U.S. Supreme Court Reverses Arizona Death Sentence After Jury Not Told of Defendant's Ineligibility for Parole

Posted: June 2, 2016

The U.S. Supreme Court has overturned a death sentence imposed on Shawn Patrick Lynch by an Arizona jury that had not been told he would have been ineligible for parole if jurors sentenced to him to life imprisonment. In a 6-2 decision on May 31, the Court agreed to review Lynch's case, vacated the judgment of the Arizona Supreme Court, and summarily reversed Lynch's death sentence. Under Arizona law, the only sentences the jury could impose in Lynch's case were life without possibility of parole or the death penalty. The prosecution in the case presented evidence and argument to the jury suggesting that Lynch would pose a future danger to society unless he were sentenced to death.
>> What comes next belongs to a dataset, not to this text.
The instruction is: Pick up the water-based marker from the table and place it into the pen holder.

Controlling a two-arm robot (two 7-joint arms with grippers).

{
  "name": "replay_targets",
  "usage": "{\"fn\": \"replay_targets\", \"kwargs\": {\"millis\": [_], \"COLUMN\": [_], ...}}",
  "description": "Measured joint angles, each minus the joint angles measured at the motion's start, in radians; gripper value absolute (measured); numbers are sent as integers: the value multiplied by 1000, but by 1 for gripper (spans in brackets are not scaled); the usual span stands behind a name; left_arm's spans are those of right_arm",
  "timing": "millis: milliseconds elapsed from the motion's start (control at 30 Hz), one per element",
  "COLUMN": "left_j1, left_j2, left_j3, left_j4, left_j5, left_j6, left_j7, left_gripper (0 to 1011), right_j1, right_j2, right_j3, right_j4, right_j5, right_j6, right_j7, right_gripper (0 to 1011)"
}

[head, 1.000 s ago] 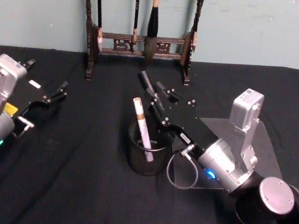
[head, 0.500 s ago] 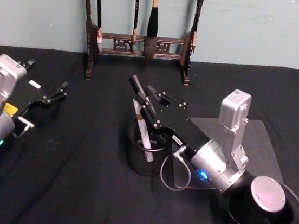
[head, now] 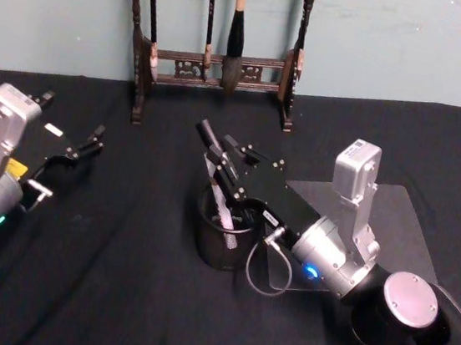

At the same time, it filed a motion, which the trial judge granted, to prevent Lynch's lawyer from informing the jury that its life sentencing option carried no possibility of parole. The trial court also did not instruct the jury that Lynch would be ineligible for parole if sentenced to life. The Supreme Court held that this violated Lynch's right to due process, as set forth in its 1994 decision in Simmons v. South Carolina. Simmons ruled that a capital defendant is entitled to inform the jury of his parole ineligibility whenever his future dangerousness is at issue and the only sentencing alternatives available to the jury are death or life imprisonment without possibility of parole. This was Lynch's third penalty phase. In his first penalty trial, the jury was unable to reach a unanimous verdict and the court declared a penalty mistrial. Lynch was again sentenced to death at his second penalty trial, but that sentence was overturned because of misconduct by prosecutor Juan Martinez, who had misrepresented to the jury that the aggravating factor “excessively cruel, heinous or depraved” constituted three separate aggravating circumstances. In his latest resentencing trial in 2012, the Arizona Supreme Court found that Martinez had “disturbingly made a number of inappropriate comments” and had engaged in "some instances" of misconduct. However, it ruled that the “prosecutorial misconduct ... was not so pronounced or sustained as to require a new sentencing trial.” Lynch's case now returns to state court for a fourth sentencing trial.